• _WHAT YOU ARE ASKED TO DO_: Give back the full data character for character.

• _THE DATA_:
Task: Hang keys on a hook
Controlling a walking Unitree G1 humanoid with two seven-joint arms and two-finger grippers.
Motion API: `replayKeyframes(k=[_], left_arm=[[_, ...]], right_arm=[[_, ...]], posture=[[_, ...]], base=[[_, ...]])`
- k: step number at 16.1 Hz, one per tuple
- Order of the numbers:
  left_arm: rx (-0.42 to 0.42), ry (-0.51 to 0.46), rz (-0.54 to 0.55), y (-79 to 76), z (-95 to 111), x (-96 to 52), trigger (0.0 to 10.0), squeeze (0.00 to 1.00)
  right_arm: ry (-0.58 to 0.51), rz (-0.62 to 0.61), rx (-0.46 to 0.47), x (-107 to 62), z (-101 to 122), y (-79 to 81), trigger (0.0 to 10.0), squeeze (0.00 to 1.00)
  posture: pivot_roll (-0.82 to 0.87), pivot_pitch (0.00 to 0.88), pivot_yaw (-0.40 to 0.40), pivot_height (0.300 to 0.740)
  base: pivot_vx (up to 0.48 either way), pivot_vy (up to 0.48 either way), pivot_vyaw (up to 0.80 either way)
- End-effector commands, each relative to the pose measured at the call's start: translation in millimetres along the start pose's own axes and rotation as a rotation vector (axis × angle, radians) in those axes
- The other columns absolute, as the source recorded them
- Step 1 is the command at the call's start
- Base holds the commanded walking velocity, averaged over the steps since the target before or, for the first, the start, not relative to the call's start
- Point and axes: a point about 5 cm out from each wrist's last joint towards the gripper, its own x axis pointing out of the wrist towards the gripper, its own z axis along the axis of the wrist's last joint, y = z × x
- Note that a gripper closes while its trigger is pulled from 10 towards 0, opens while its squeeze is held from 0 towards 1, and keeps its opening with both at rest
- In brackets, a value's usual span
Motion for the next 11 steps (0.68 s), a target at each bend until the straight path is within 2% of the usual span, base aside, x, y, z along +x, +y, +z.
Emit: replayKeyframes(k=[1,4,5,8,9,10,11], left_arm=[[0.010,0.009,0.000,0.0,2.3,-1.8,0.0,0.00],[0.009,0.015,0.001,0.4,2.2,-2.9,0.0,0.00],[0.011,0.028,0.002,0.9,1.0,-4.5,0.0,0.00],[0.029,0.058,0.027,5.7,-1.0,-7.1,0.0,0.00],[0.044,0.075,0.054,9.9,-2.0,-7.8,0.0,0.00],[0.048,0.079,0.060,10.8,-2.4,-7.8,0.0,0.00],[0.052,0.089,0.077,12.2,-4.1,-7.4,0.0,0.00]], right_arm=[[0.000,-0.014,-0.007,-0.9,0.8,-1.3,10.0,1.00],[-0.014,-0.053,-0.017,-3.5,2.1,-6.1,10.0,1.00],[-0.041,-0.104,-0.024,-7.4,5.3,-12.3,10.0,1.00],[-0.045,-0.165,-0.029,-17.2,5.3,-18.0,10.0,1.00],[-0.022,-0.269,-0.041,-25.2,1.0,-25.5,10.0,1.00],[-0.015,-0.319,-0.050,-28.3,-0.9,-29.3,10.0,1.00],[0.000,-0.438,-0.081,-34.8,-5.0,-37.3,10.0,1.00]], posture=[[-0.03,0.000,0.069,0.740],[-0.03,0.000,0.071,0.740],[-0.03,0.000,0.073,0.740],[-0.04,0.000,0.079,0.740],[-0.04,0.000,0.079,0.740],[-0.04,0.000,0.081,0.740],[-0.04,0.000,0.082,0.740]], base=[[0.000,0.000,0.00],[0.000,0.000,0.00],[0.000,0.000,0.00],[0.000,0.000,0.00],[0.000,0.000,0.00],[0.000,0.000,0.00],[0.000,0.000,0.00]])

• _TASK ANSWER_:
Task: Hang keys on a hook
Controlling a walking Unitree G1 humanoid with two seven-joint arms and two-finger grippers.
Motion API: `replayKeyframes(k=[_], left_arm=[[_, ...]], right_arm=[[_, ...]], posture=[[_, ...]], base=[[_, ...]])`
- k: step number at 16.1 Hz, one per tuple
- Order of the numbers:
  left_arm: rx (-0.42 to 0.42), ry (-0.51 to 0.46), rz (-0.54 to 0.55), y (-79 to 76), z (-95 to 111), x (-96 to 52), trigger (0.0 to 10.0), squeeze (0.00 to 1.00)
  right_arm: ry (-0.58 to 0.51), rz (-0.62 to 0.61), rx (-0.46 to 0.47), x (-107 to 62), z (-101 to 122), y (-79 to 81), trigger (0.0 to 10.0), squeeze (0.00 to 1.00)
  posture: pivot_roll (-0.82 to 0.87), pivot_pitch (0.00 to 0.88), pivot_yaw (-0.40 to 0.40), pivot_height (0.300 to 0.740)
  base: pivot_vx (up to 0.48 either way), pivot_vy (up to 0.48 either way), pivot_vyaw (up to 0.80 either way)
- End-effector commands, each relative to the pose measured at the call's start: translation in millimetres along the start pose's own axes and rotation as a rotation vector (axis × angle, radians) in those axes
- The other columns absolute, as the source recorded them
- Step 1 is the command at the call's start
- Base holds the commanded walking velocity, averaged over the steps since the target before or, for the first, the start, not relative to the call's start
- Point and axes: a point about 5 cm out from each wrist's last joint towards the gripper, its own x axis pointing out of the wrist towards the gripper, its own z axis along the axis of the wrist's last joint, y = z × x
- Note that a gripper closes while its trigger is pulled from 10 towards 0, opens while its squeeze is held from 0 towards 1, and keeps its opening with both at rest
- In brackets, a value's usual span
Motion for the next 11 steps (0.68 s), a target at each bend until the straight path is within 2% of the usual span, base aside, x, y, z along +x, +y, +z.
Emit: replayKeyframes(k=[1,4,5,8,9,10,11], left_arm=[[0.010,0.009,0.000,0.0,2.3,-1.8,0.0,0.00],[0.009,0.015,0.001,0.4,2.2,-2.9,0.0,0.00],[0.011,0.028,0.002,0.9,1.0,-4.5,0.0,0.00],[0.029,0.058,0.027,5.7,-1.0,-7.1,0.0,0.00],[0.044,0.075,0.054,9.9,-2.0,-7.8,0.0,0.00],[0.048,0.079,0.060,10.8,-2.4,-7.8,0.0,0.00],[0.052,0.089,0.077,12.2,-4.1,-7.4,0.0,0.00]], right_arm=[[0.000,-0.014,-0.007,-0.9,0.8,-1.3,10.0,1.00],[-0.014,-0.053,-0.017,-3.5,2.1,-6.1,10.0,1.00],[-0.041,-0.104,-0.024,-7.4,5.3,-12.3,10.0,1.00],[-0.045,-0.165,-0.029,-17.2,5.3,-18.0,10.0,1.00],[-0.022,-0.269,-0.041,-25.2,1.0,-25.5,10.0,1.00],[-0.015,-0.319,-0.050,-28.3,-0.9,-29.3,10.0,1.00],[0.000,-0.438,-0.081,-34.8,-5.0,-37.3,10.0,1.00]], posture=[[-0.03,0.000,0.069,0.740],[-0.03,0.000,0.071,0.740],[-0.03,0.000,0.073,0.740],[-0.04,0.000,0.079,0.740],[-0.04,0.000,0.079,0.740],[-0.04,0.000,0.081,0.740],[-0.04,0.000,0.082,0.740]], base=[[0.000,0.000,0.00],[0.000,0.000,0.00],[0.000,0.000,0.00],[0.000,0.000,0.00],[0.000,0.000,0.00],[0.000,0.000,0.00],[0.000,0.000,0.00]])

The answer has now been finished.